Brosnan is always watchable, and it's good to see his work level is up so much with lots of work ahead.,He's become a Go-To actor for older roles and has the stature and presence for it. I always watch his stuff. This film is a reasonable idea and for the first 15 minutes looks promising. Then the script fails, the direction's not sharp enough, acting is rather lackadaisical, with even Brosnan doing some peculiar mouth movements, and it becomes embarrassing for everybody. It is, unfortunately, the kind of film that Prime has so often on its site. The reason is, I was told by a producer friend, that they don't buy them up-front. They pay per view. This is a Prime Exclusive, presumably because no-one else wanted it. There's also lots of sand, like another more recent and far more expensive dud. Perhaps sand in the script should come with a trigger warning.

The Longest Week
(2014)

the clue's in the title
A fine example of how to turn 96 minutes into, well, something that feels like a week-long viewing experience. Even watching it of fast forward - because you can see nothing's happening - doesn't help much.

French Exit
(2020)

paris sizzles but not much else
You get to see a few scenes with Paris in, but at 1.99 (reduced price) on Amazon Prime this is 1.98 too much. They probably paid a couple of quid for it though, so they're probably in profit. Affected, uninvolving, a mediocre script and the characters dead on their feet before what may be a suicide attempt from Michelle Pfeiffer's character. But by that time you don't care anyway. Don't waste your money or your time. It's a vanity project with precious little to be vain about. And as for the Paris scenes - watch Emily in Paris, it's got a lot more life. It's about a woman who expected to be dead before the money ran out and all I can say is it's a pity she didn't manage that. They don't make films like this any more and we should all give thanks for that. It'd be a bomb if the fuse had been alight to start with.

Don't Look Up
(2021)

irritating
This is a film where several top-rated Hollywood actors show their wisdom of the world for our benefit. Problem is, if almost every scene is about profoundly irritating people, you end up with a profoundly irritating film. Satire's hard. It almost never works. Real is better. Real has a grip that can't be beaten.

Wonder Woman 1984
(2020)

Unbelievably bad.
So bad it can't be reviewed.But I have to write more as just saying this isn't enough for IMBD. This film is a disgrace to film-making.

Revolution
(2012)

patholgical series
No humour, just death and viciousness. Always a bad sign, so I stopped after ep 4. People laugh, even in the middle of adversity. It simply leads to bad work, and the fault is the story-tellers.

Captain Marvel
(2019)

really stupid film
The script, written by committee, is poor; the direction, performed in tandem, echoes that. And it's stupid. I suspect the intended audience is 8-year olds, but even so, the very odd finger-print entry into the locked room is dumb. Samuel Jackson, (with weird face), uses his own thumb, i.e a real thumb on his real hand, to try to open a locked door. He fails. He then seems to take a COPY of HIS OWN THUMB PRINT from an id card on a piece of Sellotape, and puts that on the same door-opener, and lo! it works! Did I miss something? Only my cash payment, perhaps. Save your money.

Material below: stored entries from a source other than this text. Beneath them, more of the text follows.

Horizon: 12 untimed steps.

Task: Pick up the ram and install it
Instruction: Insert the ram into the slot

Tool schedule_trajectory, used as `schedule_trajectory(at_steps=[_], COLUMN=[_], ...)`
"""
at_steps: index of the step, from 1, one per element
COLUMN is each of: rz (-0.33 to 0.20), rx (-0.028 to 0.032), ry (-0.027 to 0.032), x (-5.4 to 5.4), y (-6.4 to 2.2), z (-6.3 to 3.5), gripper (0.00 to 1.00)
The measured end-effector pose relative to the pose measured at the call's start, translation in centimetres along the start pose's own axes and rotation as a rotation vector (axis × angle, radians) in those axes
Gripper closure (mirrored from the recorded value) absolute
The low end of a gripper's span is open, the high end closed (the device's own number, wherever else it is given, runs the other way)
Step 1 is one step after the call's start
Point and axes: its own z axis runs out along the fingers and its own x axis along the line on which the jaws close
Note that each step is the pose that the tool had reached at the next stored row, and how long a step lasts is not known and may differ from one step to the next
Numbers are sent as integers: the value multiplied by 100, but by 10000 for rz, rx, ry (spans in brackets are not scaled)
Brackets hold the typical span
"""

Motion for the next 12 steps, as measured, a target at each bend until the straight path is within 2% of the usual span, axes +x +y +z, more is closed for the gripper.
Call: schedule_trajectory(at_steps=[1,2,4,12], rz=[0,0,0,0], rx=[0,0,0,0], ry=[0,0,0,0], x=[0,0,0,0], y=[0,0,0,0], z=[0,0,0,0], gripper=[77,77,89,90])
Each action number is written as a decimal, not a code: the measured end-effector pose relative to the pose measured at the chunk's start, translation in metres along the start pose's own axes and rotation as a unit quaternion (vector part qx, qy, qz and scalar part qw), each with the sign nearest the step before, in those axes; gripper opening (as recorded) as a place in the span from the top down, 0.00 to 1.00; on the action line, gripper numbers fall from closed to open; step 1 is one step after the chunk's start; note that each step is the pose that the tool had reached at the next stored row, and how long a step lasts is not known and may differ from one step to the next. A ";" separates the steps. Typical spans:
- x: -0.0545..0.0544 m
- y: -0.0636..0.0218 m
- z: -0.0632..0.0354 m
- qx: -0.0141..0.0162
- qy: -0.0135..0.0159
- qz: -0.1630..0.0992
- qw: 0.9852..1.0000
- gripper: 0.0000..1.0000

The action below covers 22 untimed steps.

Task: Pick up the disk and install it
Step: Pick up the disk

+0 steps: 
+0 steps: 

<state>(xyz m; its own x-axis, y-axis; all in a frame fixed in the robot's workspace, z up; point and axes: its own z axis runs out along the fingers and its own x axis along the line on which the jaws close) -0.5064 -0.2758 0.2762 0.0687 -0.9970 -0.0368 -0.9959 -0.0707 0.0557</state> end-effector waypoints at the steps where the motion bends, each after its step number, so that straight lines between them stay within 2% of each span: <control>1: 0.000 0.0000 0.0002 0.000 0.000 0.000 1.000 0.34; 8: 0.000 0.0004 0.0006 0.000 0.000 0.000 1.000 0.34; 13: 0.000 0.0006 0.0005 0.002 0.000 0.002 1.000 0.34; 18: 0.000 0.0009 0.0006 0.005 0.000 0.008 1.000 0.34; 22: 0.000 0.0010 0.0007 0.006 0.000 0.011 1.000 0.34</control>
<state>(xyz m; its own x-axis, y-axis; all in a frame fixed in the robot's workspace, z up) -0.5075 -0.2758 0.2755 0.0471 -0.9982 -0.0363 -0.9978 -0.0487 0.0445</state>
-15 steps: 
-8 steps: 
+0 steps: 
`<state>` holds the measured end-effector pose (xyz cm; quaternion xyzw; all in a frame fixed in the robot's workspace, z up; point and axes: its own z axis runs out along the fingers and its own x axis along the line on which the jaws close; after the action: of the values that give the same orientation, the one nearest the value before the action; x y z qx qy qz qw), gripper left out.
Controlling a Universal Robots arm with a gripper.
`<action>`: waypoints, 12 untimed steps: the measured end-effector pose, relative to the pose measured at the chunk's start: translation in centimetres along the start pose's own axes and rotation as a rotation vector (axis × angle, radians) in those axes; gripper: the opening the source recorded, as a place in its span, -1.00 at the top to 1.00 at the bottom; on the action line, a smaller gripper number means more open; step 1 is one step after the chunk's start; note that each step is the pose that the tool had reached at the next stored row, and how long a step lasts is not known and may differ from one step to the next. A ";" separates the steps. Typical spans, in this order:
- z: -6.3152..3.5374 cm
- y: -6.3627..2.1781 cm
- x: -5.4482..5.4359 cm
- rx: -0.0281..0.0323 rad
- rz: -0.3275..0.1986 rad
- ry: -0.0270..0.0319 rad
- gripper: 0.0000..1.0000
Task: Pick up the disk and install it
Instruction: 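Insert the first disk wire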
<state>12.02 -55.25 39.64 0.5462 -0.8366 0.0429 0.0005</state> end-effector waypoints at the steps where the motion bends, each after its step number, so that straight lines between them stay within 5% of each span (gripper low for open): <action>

The Girl in the Spider's Web
(2018)

Ludicrous
Rubbish. Total rubbish. An over-complicated script, full of coincidences. A normal-looking man takes his face off and puts it back again and looks completely normal again. It's bollocks, if I can say bollocks on IMDB. People have said Claire Foy does a good job, and she does - but it would've been better if she'd read the script properly first and turned it down.